Please give the whole listing again exactly, without any of its pictures.

────

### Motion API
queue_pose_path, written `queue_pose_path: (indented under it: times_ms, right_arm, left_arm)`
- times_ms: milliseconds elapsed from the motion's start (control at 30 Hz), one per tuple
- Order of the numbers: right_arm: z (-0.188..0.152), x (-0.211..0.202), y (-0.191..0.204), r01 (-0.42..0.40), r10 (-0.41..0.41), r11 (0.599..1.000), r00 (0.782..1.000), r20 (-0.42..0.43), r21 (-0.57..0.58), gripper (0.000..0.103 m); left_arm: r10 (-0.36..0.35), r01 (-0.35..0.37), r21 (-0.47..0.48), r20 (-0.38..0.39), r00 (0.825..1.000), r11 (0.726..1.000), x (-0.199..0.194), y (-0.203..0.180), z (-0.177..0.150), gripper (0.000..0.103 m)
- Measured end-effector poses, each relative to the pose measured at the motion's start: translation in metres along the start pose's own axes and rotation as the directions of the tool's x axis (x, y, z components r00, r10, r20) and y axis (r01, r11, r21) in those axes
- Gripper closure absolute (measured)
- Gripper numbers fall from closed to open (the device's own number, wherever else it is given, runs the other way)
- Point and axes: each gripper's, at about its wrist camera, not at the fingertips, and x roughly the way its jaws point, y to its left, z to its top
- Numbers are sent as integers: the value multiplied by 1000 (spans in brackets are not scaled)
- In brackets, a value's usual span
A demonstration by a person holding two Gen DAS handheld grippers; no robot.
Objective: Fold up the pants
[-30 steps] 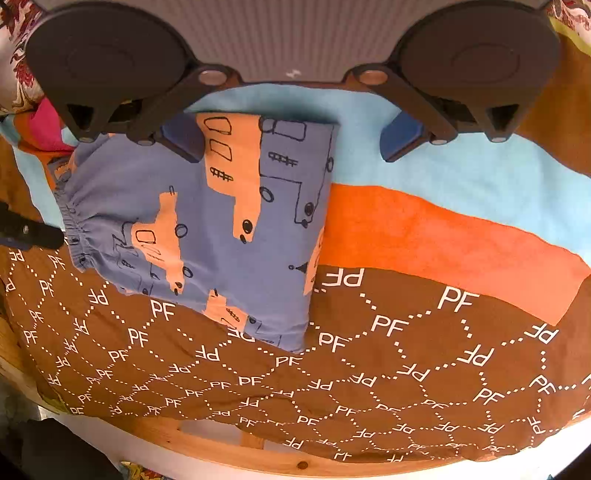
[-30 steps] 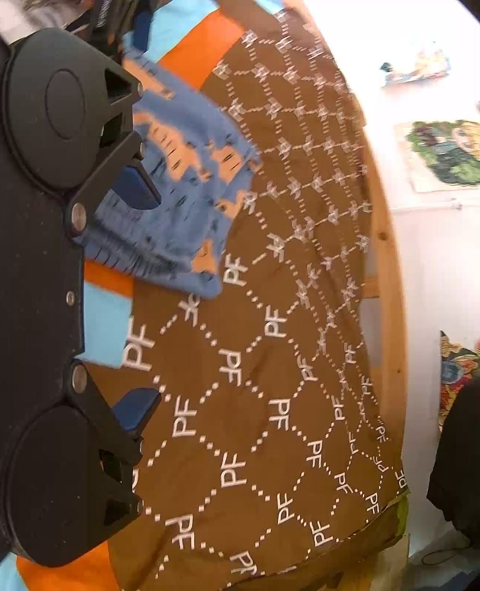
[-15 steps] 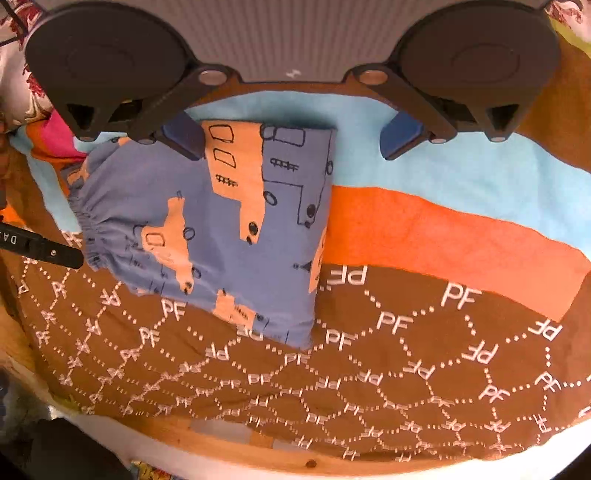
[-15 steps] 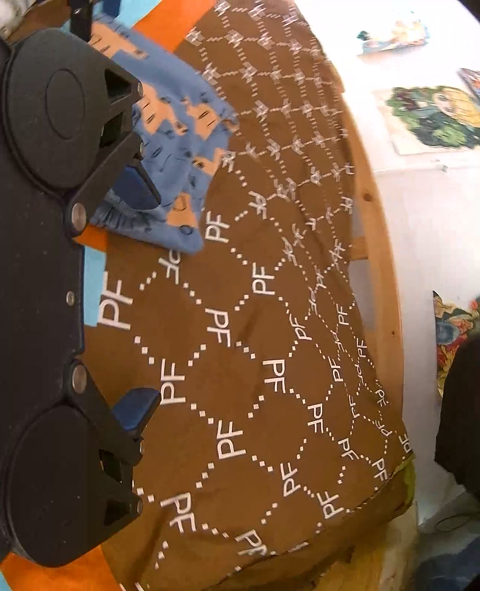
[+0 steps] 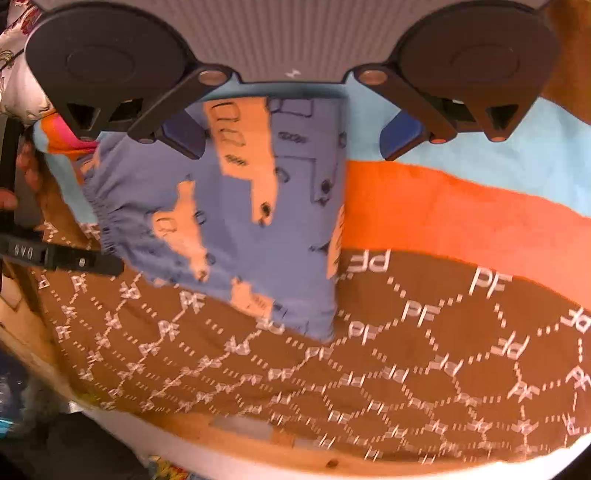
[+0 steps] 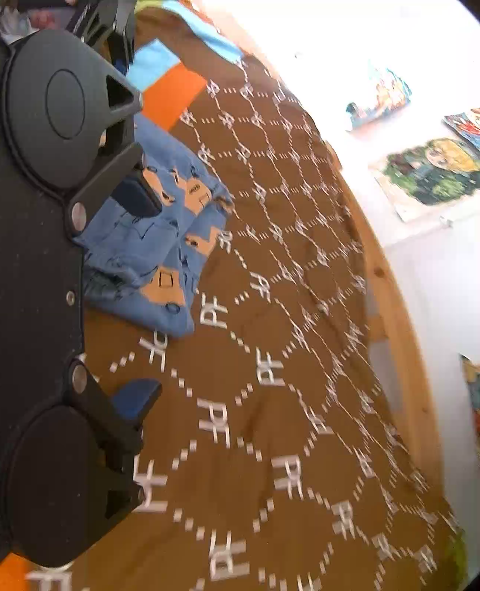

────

» **Written answer**
### Motion API
queue_pose_path, written `queue_pose_path: (indented under it: times_ms, right_arm, left_arm)`
- times_ms: milliseconds elapsed from the motion's start (control at 30 Hz), one per tuple
- Order of the numbers: right_arm: z (-0.188..0.152), x (-0.211..0.202), y (-0.191..0.204), r01 (-0.42..0.40), r10 (-0.41..0.41), r11 (0.599..1.000), r00 (0.782..1.000), r20 (-0.42..0.43), r21 (-0.57..0.58), gripper (0.000..0.103 m); left_arm: r10 (-0.36..0.35), r01 (-0.35..0.37), r21 (-0.47..0.48), r20 (-0.38..0.39), r00 (0.825..1.000), r11 (0.726..1.000), x (-0.199..0.194), y (-0.203..0.180), z (-0.177..0.150), gripper (0.000..0.103 m)
- Measured end-effector poses, each relative to the pose measured at the motion's start: translation in metres along the start pose's own axes and rotation as the directions of the tool's x axis (x, y, z components r00, r10, r20) and y axis (r01, r11, r21) in those axes
- Gripper closure absolute (measured)
- Gripper numbers fall from closed to open (the device's own number, wherever else it is given, runs the other way)
- Point and axes: each gripper's, at about its wrist camera, not at the fingertips, and x roughly the way its jaws point, y to its left, z to its top
- Numbers are sent as integers: the value multiplied by 1000 (spans in brackets are not scaled)
- In brackets, a value's usual span
A demonstration by a person holding two Gen DAS handheld grippers; no robot.
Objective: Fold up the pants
[-30 steps] 
[-30 steps] 
[-15 steps] 
[-15 steps] 
[+0 steps] 
[+0 steps] 

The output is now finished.